Asakura Kagetake (朝倉 景健) was a Japanese samurai commander of the Sengoku era from Asakura clan.

In the 1570, he defended against an invasion by Oda Nobunaga into Echizen at Siege of Kanegasaki. In the same year, at the Battle of Anegawa, Kagetake was an Asakura Yoshikage army's "Commander in Chief" of Asakura forces.
He lost against Tokugawa forces under Ieyasu and surround by Ieyasu second division under Honda Tadakatsu and Sakakibara Yasumasa.
Following the battle of Anegawa, Kagetake's launch a counter attack at the battle of Shimosakamoto, his troops killed over 750 soldiers in the Oda army including Mori Yoshinari and Oda Nobuharu (Nobunaga’s younger brother).
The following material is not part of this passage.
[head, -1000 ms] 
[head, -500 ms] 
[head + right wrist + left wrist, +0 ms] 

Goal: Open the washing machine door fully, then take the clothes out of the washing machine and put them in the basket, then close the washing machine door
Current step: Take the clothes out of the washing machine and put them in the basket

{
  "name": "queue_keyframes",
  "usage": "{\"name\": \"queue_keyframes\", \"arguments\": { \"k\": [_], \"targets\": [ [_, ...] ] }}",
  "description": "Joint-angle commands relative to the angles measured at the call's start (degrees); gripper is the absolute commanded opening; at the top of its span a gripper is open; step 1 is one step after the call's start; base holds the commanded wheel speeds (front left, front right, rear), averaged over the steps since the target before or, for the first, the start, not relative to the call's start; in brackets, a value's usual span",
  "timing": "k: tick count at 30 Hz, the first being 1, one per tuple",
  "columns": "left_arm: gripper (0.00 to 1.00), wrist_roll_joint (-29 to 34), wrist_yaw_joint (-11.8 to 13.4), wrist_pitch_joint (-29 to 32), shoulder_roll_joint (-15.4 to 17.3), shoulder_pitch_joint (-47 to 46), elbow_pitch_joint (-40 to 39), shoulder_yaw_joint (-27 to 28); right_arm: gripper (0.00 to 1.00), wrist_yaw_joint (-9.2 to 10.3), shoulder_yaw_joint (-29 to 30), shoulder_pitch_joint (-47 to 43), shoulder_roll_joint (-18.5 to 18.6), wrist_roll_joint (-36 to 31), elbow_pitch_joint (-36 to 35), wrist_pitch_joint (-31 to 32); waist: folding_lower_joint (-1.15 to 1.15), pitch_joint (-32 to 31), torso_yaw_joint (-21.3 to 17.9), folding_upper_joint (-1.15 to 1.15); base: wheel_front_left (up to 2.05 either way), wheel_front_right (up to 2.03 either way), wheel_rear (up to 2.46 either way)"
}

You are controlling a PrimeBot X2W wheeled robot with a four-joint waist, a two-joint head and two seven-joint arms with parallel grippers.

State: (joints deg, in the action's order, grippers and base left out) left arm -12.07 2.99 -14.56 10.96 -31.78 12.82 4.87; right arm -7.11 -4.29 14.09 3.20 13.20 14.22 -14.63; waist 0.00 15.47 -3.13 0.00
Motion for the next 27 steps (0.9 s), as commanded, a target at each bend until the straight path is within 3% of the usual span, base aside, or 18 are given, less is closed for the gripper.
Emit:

In 1573, he led an Asakura army of 20,000 soldiers confronted 30,000 Oda troops under the direct command of Nobunaga, but defeated at the Battle of Tonezaka. After Asakura Yoshikage died in the Siege of Ichijodani Castle, Kagetake surrendered to Nobunaga.

In 1574, he responded to uprisings of the Echizen Ikkō-Ikki by surrendering, despite the ongoing struggle between the Ikkō sect and the Oda.

In 1575, after Nobunaga's army invaded Echizen Ikkō-Ikki, Nobunaga forced him to commit suicide.